Another neighbour was a droll old man called Rochfort Clarke, who lived at a house outside Chesterton village with an old sister-in-law whose name I forget (I think Miss Byrom)—but his wife being dead he was deeply attached to her sister. Soon after our marriage he came to call, and afterwards wrote a letter to congratulate us on our happiness and to say that had it not been for the iniquitous law forbidding marriage with a deceased wife’s sister we should have seen a picture of equal domestic felicity in him and Miss ——. He was very anxious to convert Irish Roman Catholics to the ultra-Protestant faith, and he interpreted the Second Commandment to forbid all pictures of any sort or kind. None were allowed in his house. Once he wrote a letter to the papers to protest against the ritualism embodied in a picture in Chesterton Church—an extremely evangelical place where Moody and Sankey hymns prevailed. Later on the clergyman took me into the church to show me the offending idol. It consisted of a diminutive figure—as far as I could see of a man—in a very small window high up over the west door. The most appalling shock was inflicted upon him by a visit to the Exhibition of 1851, where various statuary was displayed including Gibson’s “Tinted Venus.” This impelled him to break into a song of protest of which I imperfectly recollect four lines to this effect:

“Tell me, Victoria, can that borrowed grace
Compare with Albert’s manly form and face?
And tell me, Albert, can that shameless jest
Compare with thy Victoria clothed and dressed?”
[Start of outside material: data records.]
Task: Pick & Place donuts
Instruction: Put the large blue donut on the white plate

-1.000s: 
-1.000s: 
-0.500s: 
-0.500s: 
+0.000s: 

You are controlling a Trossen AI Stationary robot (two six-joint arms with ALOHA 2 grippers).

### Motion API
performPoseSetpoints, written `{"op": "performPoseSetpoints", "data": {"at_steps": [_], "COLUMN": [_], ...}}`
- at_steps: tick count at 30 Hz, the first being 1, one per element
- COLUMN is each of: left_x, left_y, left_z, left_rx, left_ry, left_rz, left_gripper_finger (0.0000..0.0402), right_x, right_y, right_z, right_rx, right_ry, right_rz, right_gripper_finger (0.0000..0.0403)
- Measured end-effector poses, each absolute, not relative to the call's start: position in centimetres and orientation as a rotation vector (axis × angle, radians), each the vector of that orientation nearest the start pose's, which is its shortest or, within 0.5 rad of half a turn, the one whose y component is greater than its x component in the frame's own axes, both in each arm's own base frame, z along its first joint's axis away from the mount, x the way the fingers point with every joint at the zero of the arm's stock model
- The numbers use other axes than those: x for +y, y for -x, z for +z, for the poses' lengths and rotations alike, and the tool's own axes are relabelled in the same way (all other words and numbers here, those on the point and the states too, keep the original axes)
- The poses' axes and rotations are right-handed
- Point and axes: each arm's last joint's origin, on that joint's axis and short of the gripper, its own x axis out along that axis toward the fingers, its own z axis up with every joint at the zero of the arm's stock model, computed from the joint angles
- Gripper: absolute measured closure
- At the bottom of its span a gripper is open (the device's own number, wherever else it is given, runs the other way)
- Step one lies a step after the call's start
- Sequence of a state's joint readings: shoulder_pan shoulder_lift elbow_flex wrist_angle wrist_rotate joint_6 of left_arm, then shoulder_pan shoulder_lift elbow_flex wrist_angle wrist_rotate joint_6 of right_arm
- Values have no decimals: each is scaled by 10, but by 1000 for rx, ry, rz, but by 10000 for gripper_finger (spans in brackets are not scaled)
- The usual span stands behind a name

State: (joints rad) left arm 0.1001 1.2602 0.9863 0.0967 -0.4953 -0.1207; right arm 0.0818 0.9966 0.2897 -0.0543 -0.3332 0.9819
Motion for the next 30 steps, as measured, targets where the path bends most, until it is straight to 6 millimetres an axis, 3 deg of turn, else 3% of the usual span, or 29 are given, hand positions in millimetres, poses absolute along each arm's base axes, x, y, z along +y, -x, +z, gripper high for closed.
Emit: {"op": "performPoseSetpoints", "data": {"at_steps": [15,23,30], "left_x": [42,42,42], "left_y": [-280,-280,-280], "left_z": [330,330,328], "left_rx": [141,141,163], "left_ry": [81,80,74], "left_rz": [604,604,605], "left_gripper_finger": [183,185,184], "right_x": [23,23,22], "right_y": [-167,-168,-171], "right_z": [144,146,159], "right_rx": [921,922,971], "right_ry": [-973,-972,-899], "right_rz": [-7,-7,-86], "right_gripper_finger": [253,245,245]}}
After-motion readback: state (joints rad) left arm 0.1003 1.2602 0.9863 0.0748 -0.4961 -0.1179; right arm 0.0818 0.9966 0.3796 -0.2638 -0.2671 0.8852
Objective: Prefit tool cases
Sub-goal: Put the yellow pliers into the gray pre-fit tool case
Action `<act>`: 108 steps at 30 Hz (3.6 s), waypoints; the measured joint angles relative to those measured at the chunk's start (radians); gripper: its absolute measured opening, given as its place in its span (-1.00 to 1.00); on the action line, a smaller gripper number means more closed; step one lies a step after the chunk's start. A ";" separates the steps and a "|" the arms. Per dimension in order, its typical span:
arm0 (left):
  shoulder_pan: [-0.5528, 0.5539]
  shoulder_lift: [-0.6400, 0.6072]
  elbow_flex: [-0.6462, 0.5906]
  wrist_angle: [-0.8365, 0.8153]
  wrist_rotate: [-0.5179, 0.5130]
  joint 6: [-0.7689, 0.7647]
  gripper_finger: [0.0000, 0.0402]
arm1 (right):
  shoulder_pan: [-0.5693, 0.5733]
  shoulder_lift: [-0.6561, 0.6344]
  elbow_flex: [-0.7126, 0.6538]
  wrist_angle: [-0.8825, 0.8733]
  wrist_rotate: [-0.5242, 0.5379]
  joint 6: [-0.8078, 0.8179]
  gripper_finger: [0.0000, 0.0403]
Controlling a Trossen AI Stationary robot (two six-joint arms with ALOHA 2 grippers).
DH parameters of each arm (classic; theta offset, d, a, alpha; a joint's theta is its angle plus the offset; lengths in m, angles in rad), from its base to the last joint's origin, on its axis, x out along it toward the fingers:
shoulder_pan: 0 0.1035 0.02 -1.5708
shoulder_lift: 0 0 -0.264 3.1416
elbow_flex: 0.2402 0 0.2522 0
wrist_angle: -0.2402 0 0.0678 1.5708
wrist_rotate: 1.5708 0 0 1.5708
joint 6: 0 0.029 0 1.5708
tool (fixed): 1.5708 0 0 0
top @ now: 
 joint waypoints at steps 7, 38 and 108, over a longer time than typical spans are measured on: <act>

The sister-in-law died not long after I knew him, and he then married a respectable maid-servant whom he brought to see us dressed in brown silk and white gloves. Shortly afterwards he himself departed this life and the property was bought by the popular Bicester banker Mr. Tubb, who married Miss Stratton—a second cousin of mine—built a good house, from which pictures were not barred, and had four nice daughters.

I cannot name all the neighbours, but should not omit the old Warden of Merton, Mr. Marsham, who lived with his wife and sons at Caversfield. The eldest son, Charles Marsham, who succeeded to the place after his death, was a great character well known in the hunting and cricket fields. He was a good fellow with a hot temper which sometimes caused trying scenes. Towards the end of his life he developed a passion for guessing Vanity Fair acrostics, and when he saw you instead of “How d’ye do?” he greeted you with “Can you remember what begins with D and ends with F?” or words to that effect. There was a famous occasion when, as he with several others from Middleton were driving to Meet, one of my young brothers suggested some solution at which he absolutely scoffed. When the hounds threw off, however, Charlie Marsham disappeared and missed a first-class run. It was ultimately discovered that he had slipped away to a telegraph office to send off a solution embodying my brother’s suggestion!